> [Work task] Quote the records below in full, exactly as given, with the images taken out.

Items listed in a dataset
------------------------------------------------------------------------

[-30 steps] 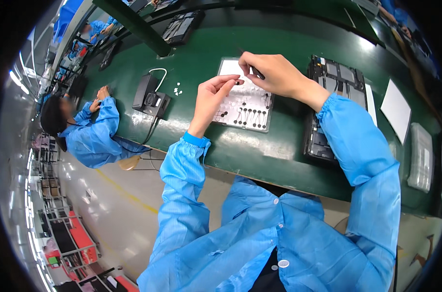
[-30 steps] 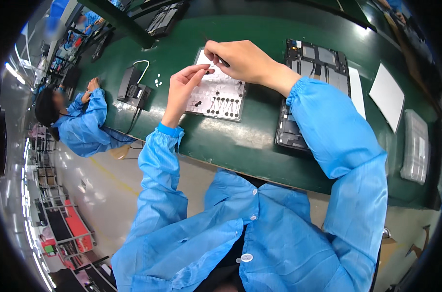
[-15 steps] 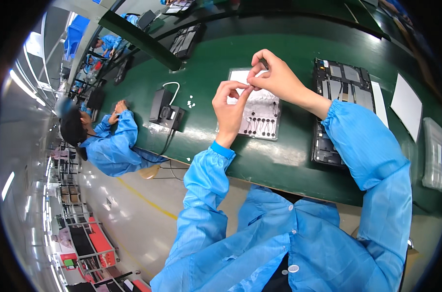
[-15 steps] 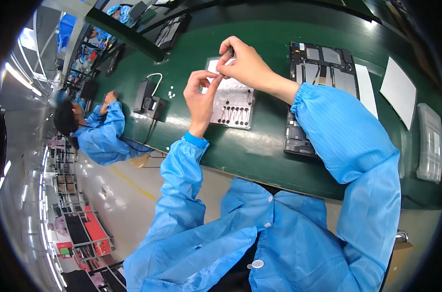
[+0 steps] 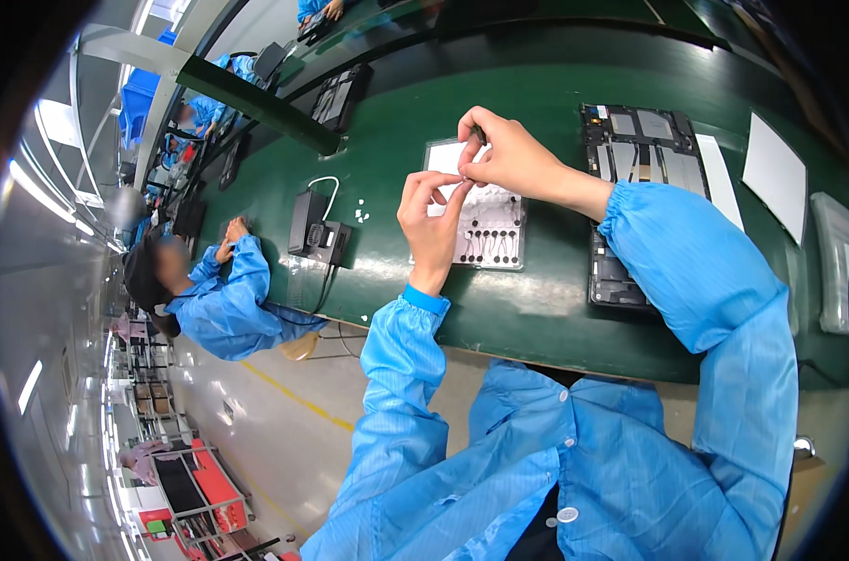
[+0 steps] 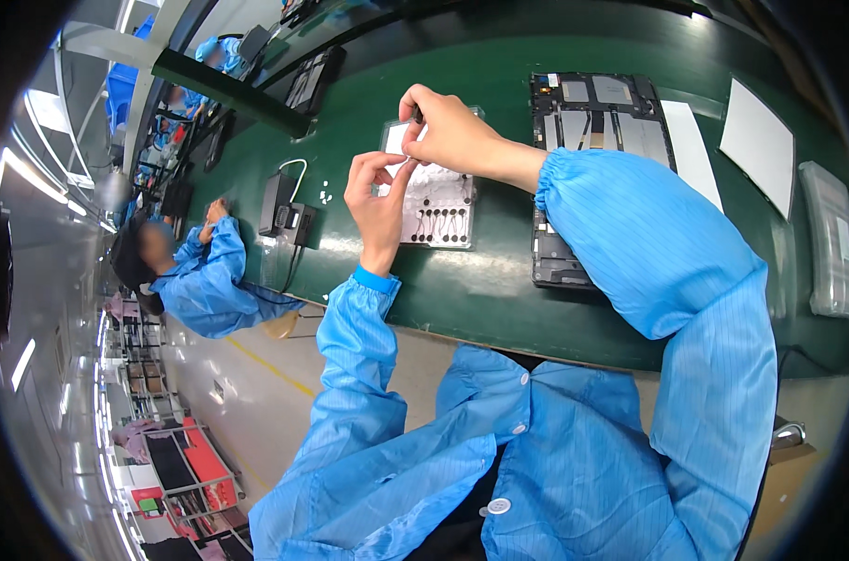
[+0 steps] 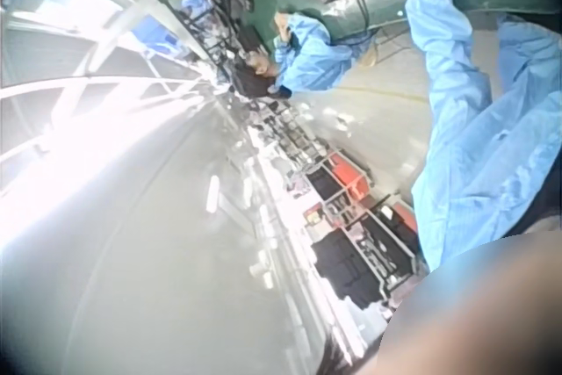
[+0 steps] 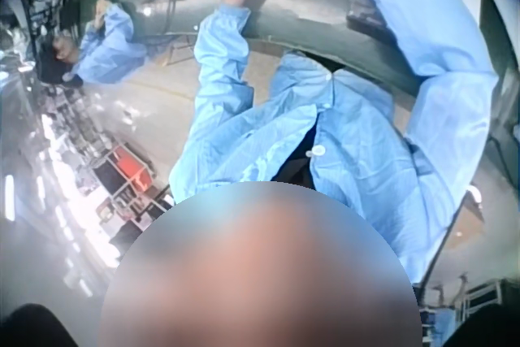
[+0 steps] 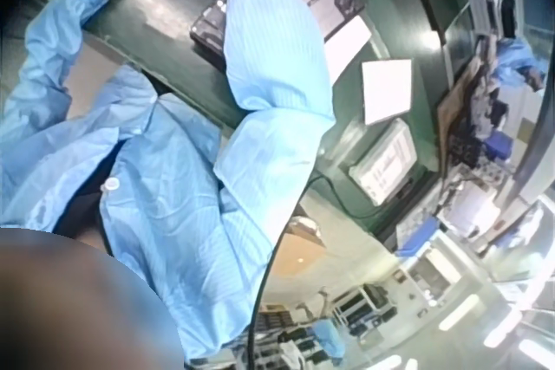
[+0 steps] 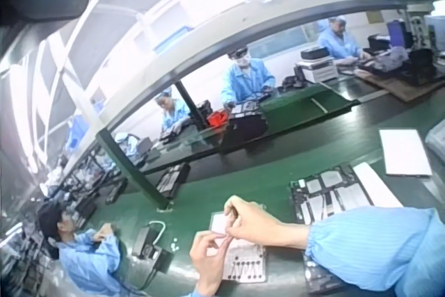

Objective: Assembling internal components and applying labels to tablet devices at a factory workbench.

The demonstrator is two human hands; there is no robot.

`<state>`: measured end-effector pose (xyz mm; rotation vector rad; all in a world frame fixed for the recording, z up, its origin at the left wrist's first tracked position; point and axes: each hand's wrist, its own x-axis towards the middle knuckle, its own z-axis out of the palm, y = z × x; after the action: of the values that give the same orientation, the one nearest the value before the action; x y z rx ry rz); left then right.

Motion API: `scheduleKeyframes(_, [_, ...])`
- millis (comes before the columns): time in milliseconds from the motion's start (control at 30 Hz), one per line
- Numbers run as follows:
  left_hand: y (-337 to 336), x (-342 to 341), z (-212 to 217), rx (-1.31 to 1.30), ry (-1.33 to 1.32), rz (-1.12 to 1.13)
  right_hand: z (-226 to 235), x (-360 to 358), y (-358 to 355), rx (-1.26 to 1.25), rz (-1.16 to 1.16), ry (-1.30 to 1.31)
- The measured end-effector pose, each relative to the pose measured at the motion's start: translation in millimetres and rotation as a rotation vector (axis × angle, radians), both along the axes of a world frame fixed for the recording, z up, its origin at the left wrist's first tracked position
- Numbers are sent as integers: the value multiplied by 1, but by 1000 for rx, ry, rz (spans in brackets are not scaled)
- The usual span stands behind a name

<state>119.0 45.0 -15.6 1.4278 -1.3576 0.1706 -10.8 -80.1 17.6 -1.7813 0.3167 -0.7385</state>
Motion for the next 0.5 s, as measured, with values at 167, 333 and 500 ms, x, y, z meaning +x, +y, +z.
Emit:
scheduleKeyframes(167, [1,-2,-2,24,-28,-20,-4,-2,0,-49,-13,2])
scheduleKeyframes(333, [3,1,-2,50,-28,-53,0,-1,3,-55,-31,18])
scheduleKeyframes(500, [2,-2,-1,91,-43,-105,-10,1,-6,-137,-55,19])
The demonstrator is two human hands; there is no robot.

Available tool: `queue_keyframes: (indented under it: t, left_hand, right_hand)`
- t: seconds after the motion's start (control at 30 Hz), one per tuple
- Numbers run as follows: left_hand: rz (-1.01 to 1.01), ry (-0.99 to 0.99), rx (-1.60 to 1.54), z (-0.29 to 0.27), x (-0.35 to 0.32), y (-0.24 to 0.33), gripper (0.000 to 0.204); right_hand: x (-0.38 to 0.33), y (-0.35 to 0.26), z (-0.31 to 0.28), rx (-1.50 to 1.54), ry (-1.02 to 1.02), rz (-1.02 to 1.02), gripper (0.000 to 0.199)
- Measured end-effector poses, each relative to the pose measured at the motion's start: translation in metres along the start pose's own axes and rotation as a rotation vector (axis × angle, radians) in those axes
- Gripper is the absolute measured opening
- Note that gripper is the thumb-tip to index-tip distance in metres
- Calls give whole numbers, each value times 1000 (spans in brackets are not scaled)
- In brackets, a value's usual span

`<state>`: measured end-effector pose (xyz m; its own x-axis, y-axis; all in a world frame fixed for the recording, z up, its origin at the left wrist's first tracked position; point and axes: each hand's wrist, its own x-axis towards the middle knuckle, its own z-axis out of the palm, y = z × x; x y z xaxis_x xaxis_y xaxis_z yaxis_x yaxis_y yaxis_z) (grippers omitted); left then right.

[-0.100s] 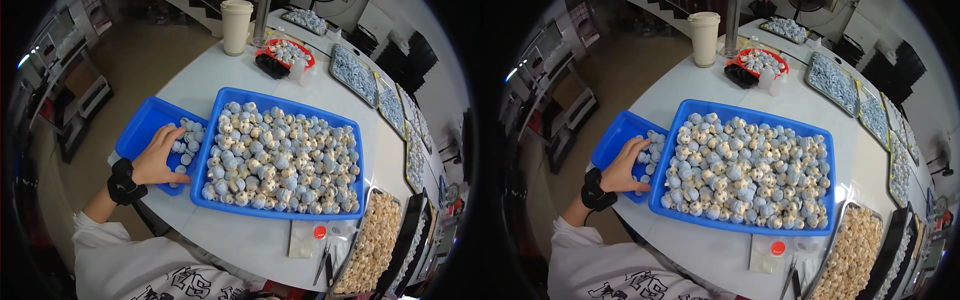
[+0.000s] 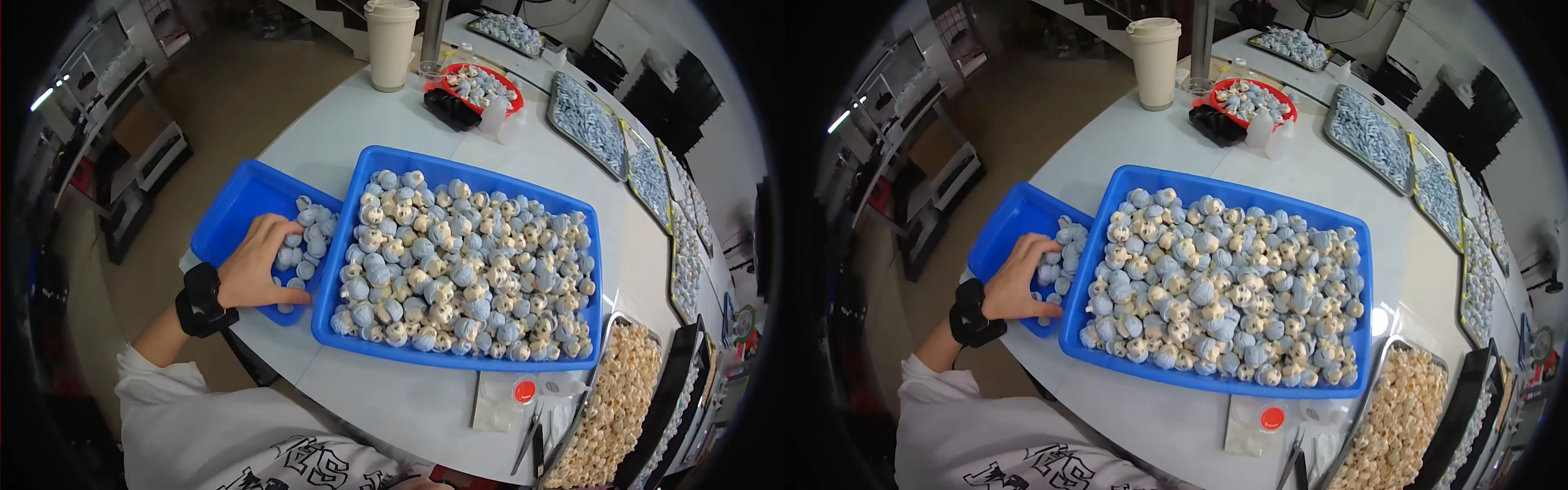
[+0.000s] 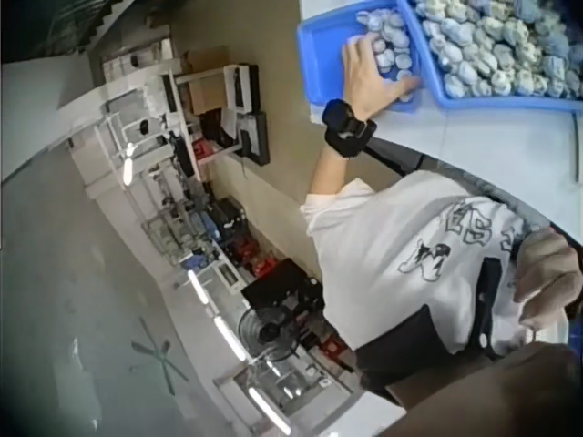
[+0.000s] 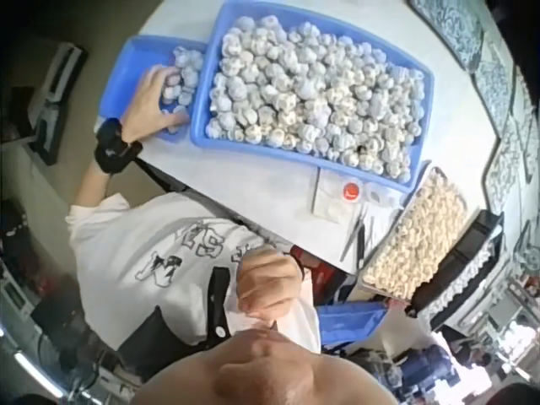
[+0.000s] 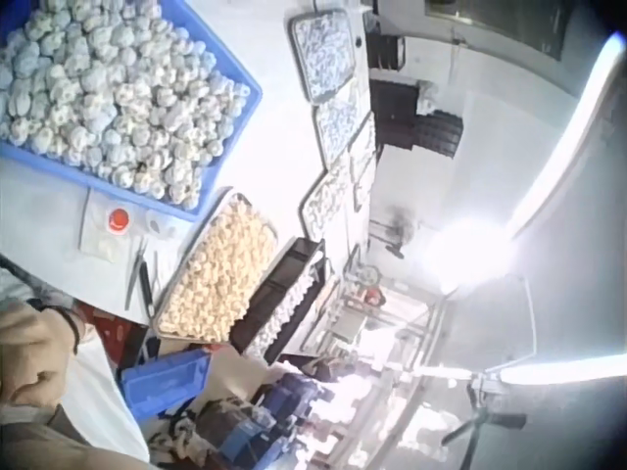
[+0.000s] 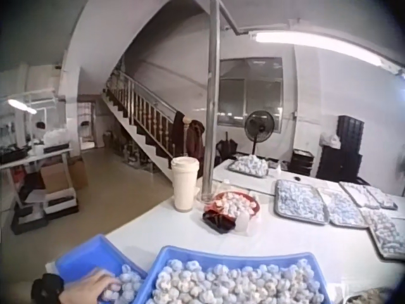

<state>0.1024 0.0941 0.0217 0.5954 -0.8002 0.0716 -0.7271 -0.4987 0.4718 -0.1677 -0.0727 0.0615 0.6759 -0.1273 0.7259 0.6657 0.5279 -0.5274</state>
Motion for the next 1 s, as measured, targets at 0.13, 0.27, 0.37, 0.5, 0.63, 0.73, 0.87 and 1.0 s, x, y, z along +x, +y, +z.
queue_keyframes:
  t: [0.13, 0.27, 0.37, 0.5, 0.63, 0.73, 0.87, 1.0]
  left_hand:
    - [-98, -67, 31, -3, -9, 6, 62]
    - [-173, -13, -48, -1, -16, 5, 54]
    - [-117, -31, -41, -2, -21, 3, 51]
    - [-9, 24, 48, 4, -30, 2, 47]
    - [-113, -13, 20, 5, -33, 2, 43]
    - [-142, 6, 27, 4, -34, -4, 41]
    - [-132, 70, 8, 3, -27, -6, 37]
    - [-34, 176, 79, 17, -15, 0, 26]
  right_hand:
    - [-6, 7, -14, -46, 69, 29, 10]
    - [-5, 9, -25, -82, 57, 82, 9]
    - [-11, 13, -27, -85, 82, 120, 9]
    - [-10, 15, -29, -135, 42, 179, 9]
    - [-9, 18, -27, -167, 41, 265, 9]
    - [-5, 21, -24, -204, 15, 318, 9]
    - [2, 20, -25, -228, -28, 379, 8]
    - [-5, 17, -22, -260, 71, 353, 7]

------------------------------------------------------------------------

> [Task output]
[-30 steps] 
[-30 steps] 
[-15 steps] 
[-15 steps] 
[+0 steps] 
[+0 steps] 
[+0 steps] 
[+0 steps] 
[+0 steps] 
[+0 steps] 

Objective: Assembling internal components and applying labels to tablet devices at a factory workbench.

The demonstrator is two human hands; there is no robot.

`<state>`: measured end-effector pose (xyz mm; rotation vector rad; all in a world frame fixed for the recording, z up, its origin at the left wrist's first tracked position; point and axes: each hand's wrist, its own x-axis towards the middle knuckle, its own z-axis out of the palm, y = z × x; after the action: of the values that give the same orientation, the one nearest the value before the action; x y z rx ry rz); left then right.

Motion API: `scheduleKeyframes(_, [_, ...])`
- millis (comes before the columns): time in milliseconds from the motion's start (control at 30 Hz), one per line
- Numbers run as follows:
  left_hand: y (-337 to 336), x (-342 to 341), z (-212 to 217), rx (-1.31 to 1.30), ry (-1.33 to 1.32), rz (-1.12 to 1.13)
  right_hand: z (-226 to 235), x (-360 to 358), y (-358 to 355), rx (-1.26 to 1.25), rz (-1.16 to 1.16), ry (-1.30 to 1.31)
- The measured end-effector pose, each relative to the pose measured at the motion's start: translation in millimetres and rotation as a rotation vector (axis × angle, radians), both along the axes of a world frame fixed for the recording, z up, its origin at the left wrist's first tracked position
- Numbers are sent as integers: the value multiplied by 1, but by 1000 for rx, ry, rz (spans in brackets are not scaled)
- The usual span stands behind a name

<state>119.0 45.0 -15.6 1.4278 -1.3576 0.1706 -10.8 -80.1 17.6 -1.7813 0.3167 -0.7385</state>
Motion for the next 0.5 s, as measured, with values at 167, 333 and 500 ms, x, y, z meaning +x, +y, +z.
Emit:
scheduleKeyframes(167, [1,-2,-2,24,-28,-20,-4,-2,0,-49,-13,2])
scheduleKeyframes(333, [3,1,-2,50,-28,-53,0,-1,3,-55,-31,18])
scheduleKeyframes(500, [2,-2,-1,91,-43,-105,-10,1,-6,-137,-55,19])
The demonstrator is two human hands; there is no robot.

Available tool: `queue_keyframes: (indented under it: t, left_hand, right_hand)`
- t: seconds after the motion's start (control at 30 Hz), one per tuple
- Numbers run as follows: left_hand: rz (-1.01 to 1.01), ry (-0.99 to 0.99), rx (-1.60 to 1.54), z (-0.29 to 0.27), x (-0.35 to 0.32), y (-0.24 to 0.33), gripper (0.000 to 0.204); right_hand: x (-0.38 to 0.33), y (-0.35 to 0.26), z (-0.31 to 0.28), rx (-1.50 to 1.54), ry (-1.02 to 1.02), rz (-1.02 to 1.02), gripper (0.000 to 0.199)
- Measured end-effector poses, each relative to the pose measured at the motion's start: translation in metres along the start pose's own axes and rotation as a rotation vector (axis × angle, radians) in those axes
- Gripper is the absolute measured opening
- Note that gripper is the thumb-tip to index-tip distance in metres
- Calls give whole numbers, each value times 1000 (spans in brackets are not scaled)
- In brackets, a value's usual span

`<state>`: measured end-effector pose (xyz m; its own x-axis, y-axis; all in a world frame fixed for the recording, z up, its origin at the left wrist's first tracked position; point and axes: each hand's wrist, its own x-axis towards the middle knuckle, its own z-axis out of the palm, y = z × x; x y z xaxis_x xaxis_y xaxis_z yaxis_x yaxis_y yaxis_z) (grippers omitted); left then right.

[-0.100s] 
[+0.000s] 
[+0.000s] 
[+0.000s] 
[+0.000s] 
[+0.000s] 

<state>0.1024 0.0941 0.0217 0.5954 -0.8002 0.0716 -0.7271 -0.4987 0.4718 -0.1677 -0.0727 0.0615 0.6759 -0.1273 0.7259 0.6657 0.5279 -0.5274</state>
Motion for the next 1 s, as measured, targets at 0.13, 0.27, 0.37, 0.5, 0.63, 0.73, 0.87 and 1.0 s, x, y, z along +x, +y, +z.
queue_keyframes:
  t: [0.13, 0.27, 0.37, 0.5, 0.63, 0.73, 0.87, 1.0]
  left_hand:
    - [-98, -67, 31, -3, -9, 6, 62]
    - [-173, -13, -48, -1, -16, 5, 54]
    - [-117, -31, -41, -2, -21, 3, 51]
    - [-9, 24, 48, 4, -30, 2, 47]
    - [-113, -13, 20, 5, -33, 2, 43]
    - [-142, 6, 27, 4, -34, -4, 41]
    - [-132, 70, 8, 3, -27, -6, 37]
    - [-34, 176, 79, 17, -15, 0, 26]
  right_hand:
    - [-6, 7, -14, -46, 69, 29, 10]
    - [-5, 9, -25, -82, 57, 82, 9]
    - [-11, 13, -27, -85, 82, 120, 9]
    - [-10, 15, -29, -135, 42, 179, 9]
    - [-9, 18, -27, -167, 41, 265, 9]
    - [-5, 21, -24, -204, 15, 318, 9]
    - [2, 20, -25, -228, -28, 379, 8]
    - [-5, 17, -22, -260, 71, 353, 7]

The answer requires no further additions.